AuthorMacintosh, Constance
  1. INTRODUCTION

    Canada, British Columbia, and the Tsilhqot'in First Nation have been in intermittent conflict since the early years of contact, with grievances over territory going back to the Chilcotin War of the 1860s. (1) Over the last 15 years, their conflict has been expressed, in part, through litigation. (2) Indeed, the three parties are currently awaiting the outcome of an appeal that was heard by the Supreme Court of Canada on November 7, 2013. (3) This particular lawsuit raises issues about Aboriginal title and Aboriginal rights. It has brought both the nature of, and the test for, Aboriginal title into question. Whereas the trial judge concluded that Aboriginal title could be proven based on territorial occupation and was factually made out over large tracts of the Tsilhqot'in's traditional territory, the British Columbia Court of Appeal found title could only exist on a site-specific basis and was thus restricted to areas such as village sites. The case also asks, directly, whether provincial forestry legislation is constitutionally applicable to Aboriginal title lands. (4) At this point, over 30 parties, including Amnesty International, the Assembly of First Nations, and several attorneys general, have been granted intervener status. (5)

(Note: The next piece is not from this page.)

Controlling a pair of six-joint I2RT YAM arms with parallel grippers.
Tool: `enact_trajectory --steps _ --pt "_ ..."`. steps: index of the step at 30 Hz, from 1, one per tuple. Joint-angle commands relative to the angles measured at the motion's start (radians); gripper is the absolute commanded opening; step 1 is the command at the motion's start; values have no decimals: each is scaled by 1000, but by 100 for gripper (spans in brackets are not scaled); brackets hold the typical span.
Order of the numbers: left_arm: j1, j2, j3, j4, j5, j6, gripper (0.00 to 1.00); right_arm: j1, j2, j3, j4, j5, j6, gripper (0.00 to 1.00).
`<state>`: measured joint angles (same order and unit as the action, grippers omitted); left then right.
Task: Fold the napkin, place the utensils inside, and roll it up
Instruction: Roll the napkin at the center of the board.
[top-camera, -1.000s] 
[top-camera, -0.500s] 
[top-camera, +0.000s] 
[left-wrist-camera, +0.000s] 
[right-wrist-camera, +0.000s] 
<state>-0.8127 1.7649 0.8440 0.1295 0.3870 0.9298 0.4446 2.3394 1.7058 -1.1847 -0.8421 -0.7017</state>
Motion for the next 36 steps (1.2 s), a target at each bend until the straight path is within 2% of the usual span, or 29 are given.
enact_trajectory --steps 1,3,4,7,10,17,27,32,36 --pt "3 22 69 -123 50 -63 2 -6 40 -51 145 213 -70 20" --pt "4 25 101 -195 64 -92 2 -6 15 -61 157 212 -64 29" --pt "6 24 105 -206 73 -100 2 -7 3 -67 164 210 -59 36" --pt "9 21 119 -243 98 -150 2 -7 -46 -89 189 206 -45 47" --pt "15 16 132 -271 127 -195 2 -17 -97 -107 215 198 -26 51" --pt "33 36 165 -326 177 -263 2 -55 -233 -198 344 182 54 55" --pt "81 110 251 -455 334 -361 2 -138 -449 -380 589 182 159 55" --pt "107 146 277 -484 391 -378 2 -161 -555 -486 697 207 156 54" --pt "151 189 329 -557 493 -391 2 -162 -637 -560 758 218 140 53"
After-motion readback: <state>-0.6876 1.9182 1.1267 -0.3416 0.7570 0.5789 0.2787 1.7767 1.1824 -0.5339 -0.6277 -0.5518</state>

    When events that directly precipitated the current litigation occurred during the mid to late 1980s, Aboriginal and treaty rights had been recently recognized as having constitutional status. (6) As a result, the consequences and obligations arising from Aboriginal and treaty rights being "recognized and affirmed" under subsection 35(1) were arguably not clear. (7) (Indeed, the Crown took the position through the 1980s that section 35 had no substantive legal effect because the provision was merely a preamble.) (8) At the same time, it was abundantly clear that the Tsilhqot'in, like other Indigenous peoples across the country, were at something of a breaking point in their relationship with the Canadian state, and that the status quo was unsustainable on multiple grounds. As Justice Vickers noted in his description of the context behind the litigation:

    Tsilhqot'in people were frustrated and angry. What they considered "their wood" was leaving the community without any economic benefit to Tsilhqot'in people. Over 40 families were on the Xeni Gwet'in housing wait list. The wait for housing was upwards to 25 years on Tsilhqot'in Reserves. There was also high unemployment. Forestry provided very few jobs for Tsilhqot'in people and the profits from harvesting the wood did not flow to their communities. (9) At this time, like others before, Indigenous frustration and anger with the Canadian state was palpable and playing out in different ways across the country. (10) As the Spicer Commission reported in 1991:

    There is an anger, a rage, building in aboriginal communities that will not tolerate much longer the historic paternalism, the bureaucratic evasion and the widespread lack of respect for their concerns. Failure to deal promptly with the needs and aspirations of aboriginal peoples will breed strife that could polarize opinion and make solutions more difficult to achieve. (11) Many communities, including the Tsilhqot'in, were pursuing multiple routes in their efforts to bring about substantial changes to the existing economic, political, and legal order. Some engaged in blockades to assert authority or rights over lands and resource use, or pursued other direct actions. Some of these actions turned tragically violent, notably the standoff between the Mohawks of Kanesatake and the Surete du Quebec at Oka in 1990, and the standoff between the Chippewas of Kettle and Stony Point First Nation and the Ontario Provincial Police at Ipperwash in 1995. These community actions reflected outstanding grievances, often with long histories. For example, the Mohawk dispute, like the Tsilhqot'in dispute, began to simmer during the first decades of contact, and so had a pedigree going back over 200 years. (12)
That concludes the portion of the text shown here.